Directions for this task: Recreate the listing that follows line for line, without pictures.

Input data:
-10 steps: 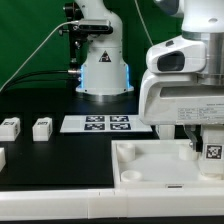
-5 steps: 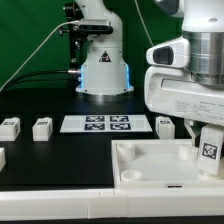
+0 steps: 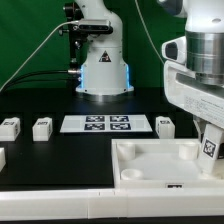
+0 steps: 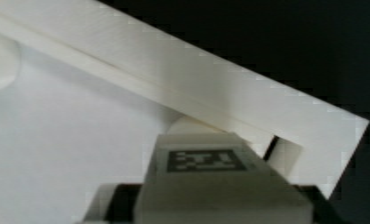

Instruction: Assemble one leg

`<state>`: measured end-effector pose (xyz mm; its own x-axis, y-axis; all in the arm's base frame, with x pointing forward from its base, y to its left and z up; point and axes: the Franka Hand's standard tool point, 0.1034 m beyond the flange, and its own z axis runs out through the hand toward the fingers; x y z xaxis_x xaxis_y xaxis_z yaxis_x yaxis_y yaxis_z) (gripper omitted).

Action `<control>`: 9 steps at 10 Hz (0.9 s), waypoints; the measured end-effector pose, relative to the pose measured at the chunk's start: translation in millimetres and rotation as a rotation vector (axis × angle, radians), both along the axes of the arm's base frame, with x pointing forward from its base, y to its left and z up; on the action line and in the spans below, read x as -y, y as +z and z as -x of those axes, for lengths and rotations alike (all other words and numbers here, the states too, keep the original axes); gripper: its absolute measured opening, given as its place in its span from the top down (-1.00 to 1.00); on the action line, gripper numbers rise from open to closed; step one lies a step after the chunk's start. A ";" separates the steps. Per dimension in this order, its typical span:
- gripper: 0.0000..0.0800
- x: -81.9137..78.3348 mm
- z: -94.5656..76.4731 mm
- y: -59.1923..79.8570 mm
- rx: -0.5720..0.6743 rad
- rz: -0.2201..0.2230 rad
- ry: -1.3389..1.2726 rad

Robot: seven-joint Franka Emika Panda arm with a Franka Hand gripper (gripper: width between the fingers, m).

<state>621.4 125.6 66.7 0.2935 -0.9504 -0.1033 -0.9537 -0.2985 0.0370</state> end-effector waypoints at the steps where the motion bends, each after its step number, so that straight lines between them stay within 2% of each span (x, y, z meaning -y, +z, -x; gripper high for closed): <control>1: 0.27 0.0 0.1 -0.2 -0.002 0.001 -0.018; 2: 0.13 -0.9 0.5 -0.3 -0.002 0.001 -0.010; 3: -0.34 -2.3 1.1 -0.4 -0.003 0.000 -0.001; 4: -0.54 -3.5 1.3 -0.4 -0.002 -0.001 0.019; 6: -0.61 -7.0 2.2 -0.5 -0.002 -0.001 0.028; 9: -0.62 -9.9 7.7 -4.6 0.022 -0.020 0.412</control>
Offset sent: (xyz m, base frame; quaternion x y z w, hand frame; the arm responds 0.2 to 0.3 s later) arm -0.0027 0.0017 0.0023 -0.0120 0.0104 -0.0876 0.9960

Result:
-10 steps: 
-5 steps: 
+0 steps: 
+0 steps: 

Instruction: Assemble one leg

`<state>`: measured end-effector pose (xyz mm; its own x-axis, y-axis; all in the arm's base frame, with x pointing forward from its base, y to its left and z up; point and axes: the Franka Hand's standard tool point, 0.1034 m beyond the flange, and its own z axis runs out through the hand toward the fingers; x y z xaxis_x xaxis_y xaxis_z yaxis_x yaxis_y yaxis_z) (gripper omitted).

Action `<control>`: 9 steps at 10 Hz (0.9 s), waypoints; the measured end-effector pose, relative to the pose measured at the chunk's start: translation in millimetres and rotation as a rotation vector (axis × angle, radians), both along the axes of the arm's base frame, with x pointing forward from its base, y to its left and z up; on the action line and in the spans below, read x as -y, y as +z and z as -x of those axes, for lengths and rotations alike (all other words and numbers here, the states too, keep the original axes); gripper: its absolute measured opening, given as its place in its span from the top down (-1.00 to 1.00); on the action line, gripper numbers rise from open to closed; step one lies a step after the chunk's start. A ";" separates the steps. Per dimension in this order, its typical span:
- gripper: 0.0000..0.0800
- x: -81.9137..78.3348 mm
- z: -94.5656..76.4731 mm
- y: -59.1923..79.8570 mm
- rx: -0.5720..0.6743 rad
- rz: -0.2201..0.2230 rad
- ry: -1.3389..1.2726 rad

Robot: seven-joint Franka Emika Panda arm with a Franka Hand gripper (gripper: width between the fingers, m).

<state>621.4 125.6 66.7 0.2935 -0.9504 -0.1033 -0.9537 -0.2985 0.0370</state> end-effector waypoints at the steps where the motion bends, each after its step number, so that straight lines between them stay within 2% of each span (x, y, z meaning -y, +z, -x; gripper high for closed): <control>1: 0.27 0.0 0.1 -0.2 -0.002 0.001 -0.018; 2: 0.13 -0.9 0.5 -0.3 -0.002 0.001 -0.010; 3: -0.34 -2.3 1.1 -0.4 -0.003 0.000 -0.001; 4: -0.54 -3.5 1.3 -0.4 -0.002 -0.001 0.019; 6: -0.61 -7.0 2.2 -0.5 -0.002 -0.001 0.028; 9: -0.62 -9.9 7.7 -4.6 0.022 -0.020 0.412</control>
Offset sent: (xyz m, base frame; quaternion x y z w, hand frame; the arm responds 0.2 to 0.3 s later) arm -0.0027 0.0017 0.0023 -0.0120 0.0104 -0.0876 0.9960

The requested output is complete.